Immediately, a terrifying vision of gruesome, morbid skeletons piled willy-nilly about a dark, stony, Gothic castle sprang to Lucia’s mind. She shuddered.
Tobin broke off his chatter. “You’re not cold, are you?” he reached over and tenderly swept a lock of her nut-brown hair away from her face.
“I don’t like skeletons,” Lucia responded in a small voice, afraid of announcing too loudly; who knew how well sound carried on a slope like this?
Tobin chuckled. “Not that kind, silly! I mean there are a bunch of animal bones—like statues of animals, but without the skin on.”
Lucia rolled her eyes. “If you can’t make it better, Tobin, dear, at least have the decency to refrain from making it worse!”
He shrugged and urged the horses onward.

They pulled up to the big black door. The house was very neo-Gothic in style, with high, vaulted arches and flying buttresses decorating the exterior. The door itself was tall enough that Lucia could have stood upon Tobin’s shoulders and still had plenty of room over her head. They made it as far as the foyer and stopped. Lucia gasped.

The entire house was crawling with the displayed skeletons of animals she hadn’t known existed. A staircase wound its way up the middle, but all around were skulls of every shape and size, including one with enormous tusks arcing out in front; the head of a moose stared at her from one side, while some large ancestor to the crocodile swam in midair far over her head.
Something brushed her ankles, and Lucia leaped into the air with a scream.
“Einstein!” Tobin cried, lunging for the small white shape. He stood with an armful of wriggling white dog. “Lucia, this is Einstein, Grandfather’s puppy.” He held the animal tightly until it calmed down, staring at Lucia with its tiny black eyes, wiggling its tiny black nose, and panting with its tiny pink tongue hanging out. It lunged for her hand when she reached out, but once she got her fingers buried in its fur, Einstein settled down and accepted the petting. Finally, Tobin set the dog down, but it kept fairly close to Lucia’s ankles.
“Here,” said Tobin, “Grandpa is usually upstairs; let me bring you to meet him.”
Lucia almost objected to being taken so soon to meet the crazy scientist who lived in such a terrifying house—but just then, both children heard a loud yell—but whether of surprise or pain they couldn’t tell.
Tobin’s eyes widened in alarm as they stared up the stairs, where the sound originated.
“Grandpa!” he cried, and charged up the steps.
“Wait for me!” Lucia cried, gathering her skirts and ascending after him.
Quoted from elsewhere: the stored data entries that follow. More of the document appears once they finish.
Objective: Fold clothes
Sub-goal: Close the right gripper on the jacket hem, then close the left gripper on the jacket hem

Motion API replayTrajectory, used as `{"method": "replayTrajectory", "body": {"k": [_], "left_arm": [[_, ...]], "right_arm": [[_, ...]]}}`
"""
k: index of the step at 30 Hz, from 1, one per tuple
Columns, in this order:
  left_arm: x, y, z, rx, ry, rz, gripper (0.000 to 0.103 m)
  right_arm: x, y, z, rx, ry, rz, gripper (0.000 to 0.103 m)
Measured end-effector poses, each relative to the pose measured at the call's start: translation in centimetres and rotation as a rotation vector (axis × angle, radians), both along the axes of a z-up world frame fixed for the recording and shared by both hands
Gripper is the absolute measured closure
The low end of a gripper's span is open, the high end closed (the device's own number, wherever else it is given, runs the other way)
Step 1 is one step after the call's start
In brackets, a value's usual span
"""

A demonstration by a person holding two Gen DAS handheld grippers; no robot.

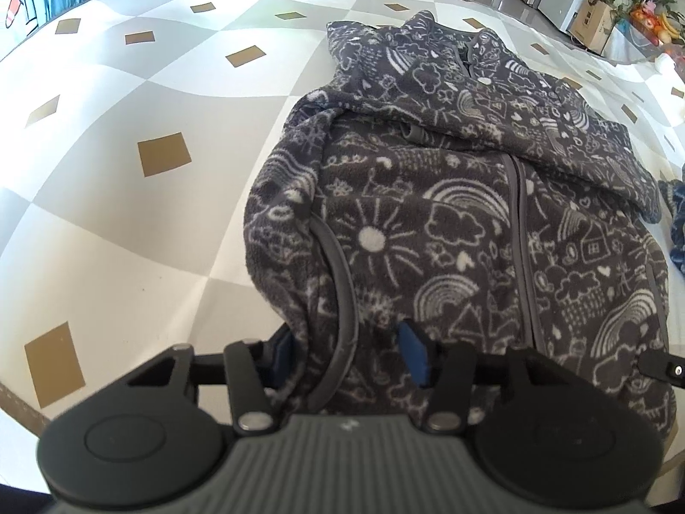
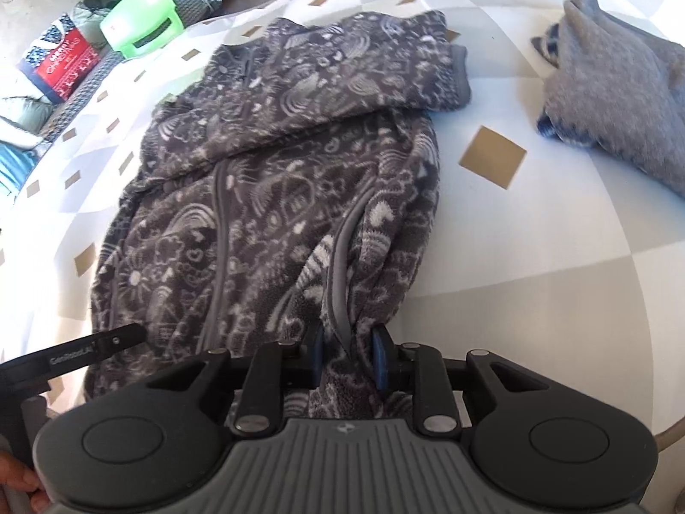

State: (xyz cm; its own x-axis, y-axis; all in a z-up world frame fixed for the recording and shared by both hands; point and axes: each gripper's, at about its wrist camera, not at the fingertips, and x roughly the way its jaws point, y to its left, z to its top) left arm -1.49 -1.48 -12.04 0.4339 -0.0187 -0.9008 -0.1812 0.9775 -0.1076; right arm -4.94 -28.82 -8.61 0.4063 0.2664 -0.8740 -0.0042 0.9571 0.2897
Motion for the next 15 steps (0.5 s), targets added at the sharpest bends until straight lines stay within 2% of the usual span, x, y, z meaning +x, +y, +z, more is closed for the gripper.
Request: {"method": "replayTrajectory", "body": {"k": [2,4,7,10,15], "left_arm": [[0.0,0.2,0.6,-0.008,-0.010,0.005,0.068],[0.1,0.3,1.5,-0.022,-0.027,0.003,0.070],[0.3,0.6,2.6,-0.043,-0.045,0.000,0.071],[0.8,0.5,3.0,-0.031,-0.038,-0.023,0.071],[0.6,1.3,1.6,-0.029,0.009,-0.006,0.069]], "right_arm": [[0.2,0.1,0.9,0.017,-0.009,0.012,0.081],[0.4,0.3,1.9,0.030,-0.020,0.030,0.081],[0.8,0.8,3.2,0.047,-0.030,0.059,0.081],[1.7,1.1,3.9,0.063,-0.012,0.085,0.081],[2.3,1.7,3.5,-0.009,0.013,0.141,0.081]]}}
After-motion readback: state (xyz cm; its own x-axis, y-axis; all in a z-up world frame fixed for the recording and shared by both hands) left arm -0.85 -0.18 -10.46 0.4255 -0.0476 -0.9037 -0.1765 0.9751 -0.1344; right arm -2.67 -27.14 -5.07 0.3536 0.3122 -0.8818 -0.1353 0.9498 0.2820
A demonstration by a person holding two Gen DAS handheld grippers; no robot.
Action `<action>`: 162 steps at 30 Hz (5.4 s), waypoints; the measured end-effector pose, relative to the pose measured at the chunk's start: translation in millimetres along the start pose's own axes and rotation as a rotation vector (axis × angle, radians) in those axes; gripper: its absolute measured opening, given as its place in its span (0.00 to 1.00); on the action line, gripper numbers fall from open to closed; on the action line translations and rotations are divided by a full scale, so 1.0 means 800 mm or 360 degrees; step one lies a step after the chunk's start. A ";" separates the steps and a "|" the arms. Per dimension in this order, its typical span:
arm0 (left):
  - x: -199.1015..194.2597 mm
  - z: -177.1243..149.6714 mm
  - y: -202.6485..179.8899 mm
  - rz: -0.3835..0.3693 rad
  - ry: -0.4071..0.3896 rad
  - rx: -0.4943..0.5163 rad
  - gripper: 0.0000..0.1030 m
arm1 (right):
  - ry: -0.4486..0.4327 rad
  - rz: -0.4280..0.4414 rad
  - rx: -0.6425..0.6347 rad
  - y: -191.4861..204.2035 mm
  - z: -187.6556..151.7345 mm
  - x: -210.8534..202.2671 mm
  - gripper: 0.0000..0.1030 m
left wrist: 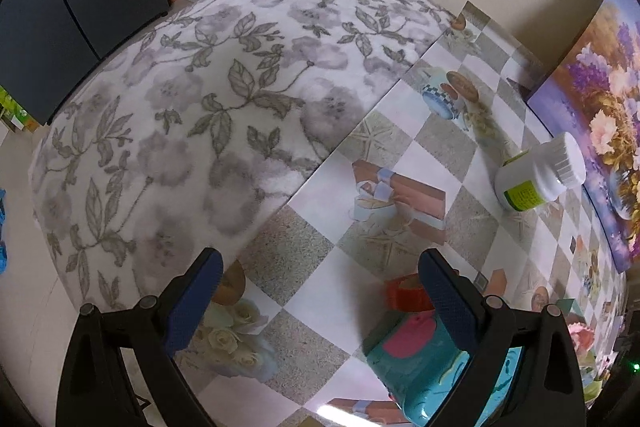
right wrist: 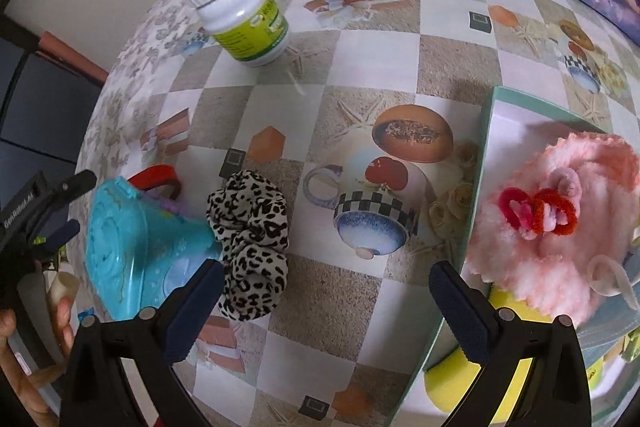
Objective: Organize soft objects
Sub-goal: 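Grasp the red tape roll with the left tool while the right tool grasps the leopard scrunchie, then carry the tape roll and scrunchie into the white tray and release both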
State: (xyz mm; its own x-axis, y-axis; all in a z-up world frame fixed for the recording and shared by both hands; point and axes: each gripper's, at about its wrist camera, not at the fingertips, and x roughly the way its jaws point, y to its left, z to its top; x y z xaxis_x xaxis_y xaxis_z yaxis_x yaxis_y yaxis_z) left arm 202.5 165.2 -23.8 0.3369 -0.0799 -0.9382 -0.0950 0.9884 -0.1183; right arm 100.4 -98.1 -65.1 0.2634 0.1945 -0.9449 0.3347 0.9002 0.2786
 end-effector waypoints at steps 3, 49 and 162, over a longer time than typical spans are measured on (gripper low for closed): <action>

They reached the top of the stairs, where total silence reigned.
“Grandfather?” Tobin called.
He received no answer. They moved deeper, past even more wonderful displays, to the little room at the back that held not another exhibit, but a desk and loads of books—obviously the man’s study. Slowly, the two friends crept inside.

Papers were everywhere—piled high on the desk, strewn on the floor. One half-filled piece of paper still rested on the blotter, with a thick stroke of ink right down the middle, as if something had interrupted his writing.
Lucia’s quick eyes found an errant detail in the room. She pointed. “Tobin, look!”
One of the paintings on the wall had been pulled away on one side, like a door. Inside the hidden compartment was a safe, also open.
“I wonder what Grandfather was keeping in there,” Tobin mused.

A whine from Einstein called their attention to another side of the room, just under the window. The little dog nudged at something round and whitish, like a rock. Closer inspection proved that it wasn’t a rock, it felt more like an egg.
“But what animal could lay an egg that size?” Lucia cried.
“I think I know,” mused Tobin, looking at the label left inside the safe. “Grandpa had been talking a lot about dinosaurs of late, but I always assumed he meant the fossils and the bones.” He brought the label for Lucia to see. “Apparently, he has found himself a perfectly intact velociraptor egg.”

“But what are we going to do with it?” asked Lucia.

Just then, the egg began to hatch.


Continuous Stories:
 
"Serenity's Light":  (Part 1) (Part 3) (Part 5) (Part 6) (Part 7) 


Single Posts:


#26 "The Tides of Battle"



#19 "Story Time"







#1 "Red of Morning"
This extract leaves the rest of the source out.